• **Task instructions**
Please restate the listing word for word, omitting the images.

■ ■ ■

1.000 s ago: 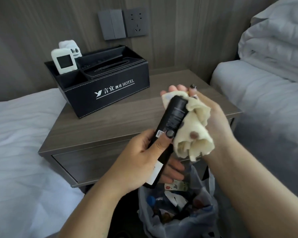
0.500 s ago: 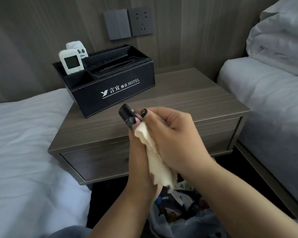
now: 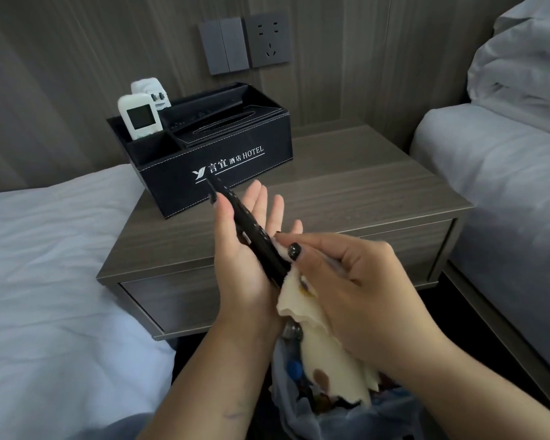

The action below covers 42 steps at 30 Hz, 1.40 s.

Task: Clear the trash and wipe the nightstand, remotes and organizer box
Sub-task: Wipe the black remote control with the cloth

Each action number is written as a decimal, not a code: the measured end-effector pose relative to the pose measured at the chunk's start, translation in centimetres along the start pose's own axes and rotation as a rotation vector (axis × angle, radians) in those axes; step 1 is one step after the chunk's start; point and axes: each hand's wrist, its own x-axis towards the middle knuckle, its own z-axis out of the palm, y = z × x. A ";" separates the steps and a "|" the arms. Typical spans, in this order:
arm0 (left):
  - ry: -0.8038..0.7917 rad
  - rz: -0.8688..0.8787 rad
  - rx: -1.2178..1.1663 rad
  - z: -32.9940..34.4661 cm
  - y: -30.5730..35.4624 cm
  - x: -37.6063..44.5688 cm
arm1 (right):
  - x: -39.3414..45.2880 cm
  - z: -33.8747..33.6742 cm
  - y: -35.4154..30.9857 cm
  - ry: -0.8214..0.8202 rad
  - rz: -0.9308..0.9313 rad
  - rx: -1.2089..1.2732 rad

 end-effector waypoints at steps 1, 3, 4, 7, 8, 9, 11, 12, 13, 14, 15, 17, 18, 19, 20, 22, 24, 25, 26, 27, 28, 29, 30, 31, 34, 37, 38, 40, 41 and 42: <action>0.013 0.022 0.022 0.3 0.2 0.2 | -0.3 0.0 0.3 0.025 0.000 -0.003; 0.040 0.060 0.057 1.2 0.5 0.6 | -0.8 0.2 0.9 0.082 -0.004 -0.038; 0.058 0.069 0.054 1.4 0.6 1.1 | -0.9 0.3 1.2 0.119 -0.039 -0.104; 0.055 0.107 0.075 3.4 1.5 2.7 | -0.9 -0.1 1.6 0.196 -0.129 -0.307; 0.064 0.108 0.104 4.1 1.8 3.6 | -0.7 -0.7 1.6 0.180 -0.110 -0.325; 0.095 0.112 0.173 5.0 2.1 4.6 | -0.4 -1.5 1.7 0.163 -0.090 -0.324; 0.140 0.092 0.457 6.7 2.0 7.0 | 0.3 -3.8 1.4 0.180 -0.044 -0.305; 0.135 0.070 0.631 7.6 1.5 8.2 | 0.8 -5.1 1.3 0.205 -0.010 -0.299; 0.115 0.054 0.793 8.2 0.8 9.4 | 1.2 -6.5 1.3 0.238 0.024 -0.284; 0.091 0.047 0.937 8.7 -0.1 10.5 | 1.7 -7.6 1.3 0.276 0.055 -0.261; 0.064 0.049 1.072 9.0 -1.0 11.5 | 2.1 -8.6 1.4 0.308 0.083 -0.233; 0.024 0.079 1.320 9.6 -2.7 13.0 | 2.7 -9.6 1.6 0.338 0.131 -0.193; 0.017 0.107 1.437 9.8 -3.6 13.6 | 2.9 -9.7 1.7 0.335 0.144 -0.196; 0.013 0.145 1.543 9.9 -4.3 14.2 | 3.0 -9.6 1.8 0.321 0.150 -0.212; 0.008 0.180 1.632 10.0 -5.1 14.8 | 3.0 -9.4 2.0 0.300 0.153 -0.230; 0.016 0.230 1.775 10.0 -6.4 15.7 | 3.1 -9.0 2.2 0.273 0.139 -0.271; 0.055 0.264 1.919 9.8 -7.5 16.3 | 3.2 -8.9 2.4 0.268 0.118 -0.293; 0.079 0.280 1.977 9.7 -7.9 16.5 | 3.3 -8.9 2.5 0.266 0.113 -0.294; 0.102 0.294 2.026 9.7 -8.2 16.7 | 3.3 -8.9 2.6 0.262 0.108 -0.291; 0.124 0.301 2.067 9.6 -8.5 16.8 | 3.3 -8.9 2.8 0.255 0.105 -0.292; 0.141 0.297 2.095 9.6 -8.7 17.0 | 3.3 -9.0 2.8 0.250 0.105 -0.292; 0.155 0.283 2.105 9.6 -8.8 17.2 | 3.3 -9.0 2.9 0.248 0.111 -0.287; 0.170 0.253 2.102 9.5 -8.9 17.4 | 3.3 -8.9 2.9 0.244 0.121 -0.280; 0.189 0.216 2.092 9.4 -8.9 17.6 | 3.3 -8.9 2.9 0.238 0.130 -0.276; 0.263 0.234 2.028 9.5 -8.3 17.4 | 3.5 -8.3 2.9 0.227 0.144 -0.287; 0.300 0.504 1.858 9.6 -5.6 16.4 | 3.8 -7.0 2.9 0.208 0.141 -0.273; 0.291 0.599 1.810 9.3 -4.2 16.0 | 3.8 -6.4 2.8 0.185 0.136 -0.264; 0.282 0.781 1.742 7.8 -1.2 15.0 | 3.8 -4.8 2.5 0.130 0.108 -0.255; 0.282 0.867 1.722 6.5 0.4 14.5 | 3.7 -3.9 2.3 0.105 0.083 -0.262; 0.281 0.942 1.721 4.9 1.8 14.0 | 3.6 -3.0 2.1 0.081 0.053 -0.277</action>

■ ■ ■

• **Answer area**
1.000 s ago: 
0.500 s ago: 
now: 

The action below covers 42 steps at 30 Hz, 1.40 s.

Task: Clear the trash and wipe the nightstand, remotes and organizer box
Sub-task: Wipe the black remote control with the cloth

Each action number is written as a decimal, not a code: the measured end-effector pose relative to the pose measured at the chunk's start, translation in centimetres along the start pose's own axes and rotation as a rotation vector (axis × angle, radians) in those axes; step 1 is one step after the chunk's start; point and axes: each hand's wrist, its own x-axis towards the middle knuckle, its own z-axis out of the palm, y = z × x. A ";" separates the steps and a "|" the arms. Typical spans, in this order:
arm0 (left):
  - ry: -0.8038..0.7917 rad
  - rz: -0.8688..0.8787 rad
  - rx: -1.2178..1.1663 rad
  - z: -32.9940..34.4661 cm
  - y: -30.5730..35.4624 cm
  - x: -37.6063..44.5688 cm
arm1 (right):
  - x: -39.3414..45.2880 cm
  - z: -33.8747..33.6742 cm
  - y: -35.4154..30.9857 cm
  - ry: -0.8214..0.8202 rad
  - rz: -0.9308..0.9313 rad
  - rx: -1.2089..1.2732 rad

 end-effector waypoints at steps 1, 3, 4, 7, 8, 9, 11, 12, 13, 14, 15, 17, 18, 19, 20, 22, 24, 25, 26, 27, 28, 29, 30, 31, 34, 37, 38, 40, 41 and 42: <action>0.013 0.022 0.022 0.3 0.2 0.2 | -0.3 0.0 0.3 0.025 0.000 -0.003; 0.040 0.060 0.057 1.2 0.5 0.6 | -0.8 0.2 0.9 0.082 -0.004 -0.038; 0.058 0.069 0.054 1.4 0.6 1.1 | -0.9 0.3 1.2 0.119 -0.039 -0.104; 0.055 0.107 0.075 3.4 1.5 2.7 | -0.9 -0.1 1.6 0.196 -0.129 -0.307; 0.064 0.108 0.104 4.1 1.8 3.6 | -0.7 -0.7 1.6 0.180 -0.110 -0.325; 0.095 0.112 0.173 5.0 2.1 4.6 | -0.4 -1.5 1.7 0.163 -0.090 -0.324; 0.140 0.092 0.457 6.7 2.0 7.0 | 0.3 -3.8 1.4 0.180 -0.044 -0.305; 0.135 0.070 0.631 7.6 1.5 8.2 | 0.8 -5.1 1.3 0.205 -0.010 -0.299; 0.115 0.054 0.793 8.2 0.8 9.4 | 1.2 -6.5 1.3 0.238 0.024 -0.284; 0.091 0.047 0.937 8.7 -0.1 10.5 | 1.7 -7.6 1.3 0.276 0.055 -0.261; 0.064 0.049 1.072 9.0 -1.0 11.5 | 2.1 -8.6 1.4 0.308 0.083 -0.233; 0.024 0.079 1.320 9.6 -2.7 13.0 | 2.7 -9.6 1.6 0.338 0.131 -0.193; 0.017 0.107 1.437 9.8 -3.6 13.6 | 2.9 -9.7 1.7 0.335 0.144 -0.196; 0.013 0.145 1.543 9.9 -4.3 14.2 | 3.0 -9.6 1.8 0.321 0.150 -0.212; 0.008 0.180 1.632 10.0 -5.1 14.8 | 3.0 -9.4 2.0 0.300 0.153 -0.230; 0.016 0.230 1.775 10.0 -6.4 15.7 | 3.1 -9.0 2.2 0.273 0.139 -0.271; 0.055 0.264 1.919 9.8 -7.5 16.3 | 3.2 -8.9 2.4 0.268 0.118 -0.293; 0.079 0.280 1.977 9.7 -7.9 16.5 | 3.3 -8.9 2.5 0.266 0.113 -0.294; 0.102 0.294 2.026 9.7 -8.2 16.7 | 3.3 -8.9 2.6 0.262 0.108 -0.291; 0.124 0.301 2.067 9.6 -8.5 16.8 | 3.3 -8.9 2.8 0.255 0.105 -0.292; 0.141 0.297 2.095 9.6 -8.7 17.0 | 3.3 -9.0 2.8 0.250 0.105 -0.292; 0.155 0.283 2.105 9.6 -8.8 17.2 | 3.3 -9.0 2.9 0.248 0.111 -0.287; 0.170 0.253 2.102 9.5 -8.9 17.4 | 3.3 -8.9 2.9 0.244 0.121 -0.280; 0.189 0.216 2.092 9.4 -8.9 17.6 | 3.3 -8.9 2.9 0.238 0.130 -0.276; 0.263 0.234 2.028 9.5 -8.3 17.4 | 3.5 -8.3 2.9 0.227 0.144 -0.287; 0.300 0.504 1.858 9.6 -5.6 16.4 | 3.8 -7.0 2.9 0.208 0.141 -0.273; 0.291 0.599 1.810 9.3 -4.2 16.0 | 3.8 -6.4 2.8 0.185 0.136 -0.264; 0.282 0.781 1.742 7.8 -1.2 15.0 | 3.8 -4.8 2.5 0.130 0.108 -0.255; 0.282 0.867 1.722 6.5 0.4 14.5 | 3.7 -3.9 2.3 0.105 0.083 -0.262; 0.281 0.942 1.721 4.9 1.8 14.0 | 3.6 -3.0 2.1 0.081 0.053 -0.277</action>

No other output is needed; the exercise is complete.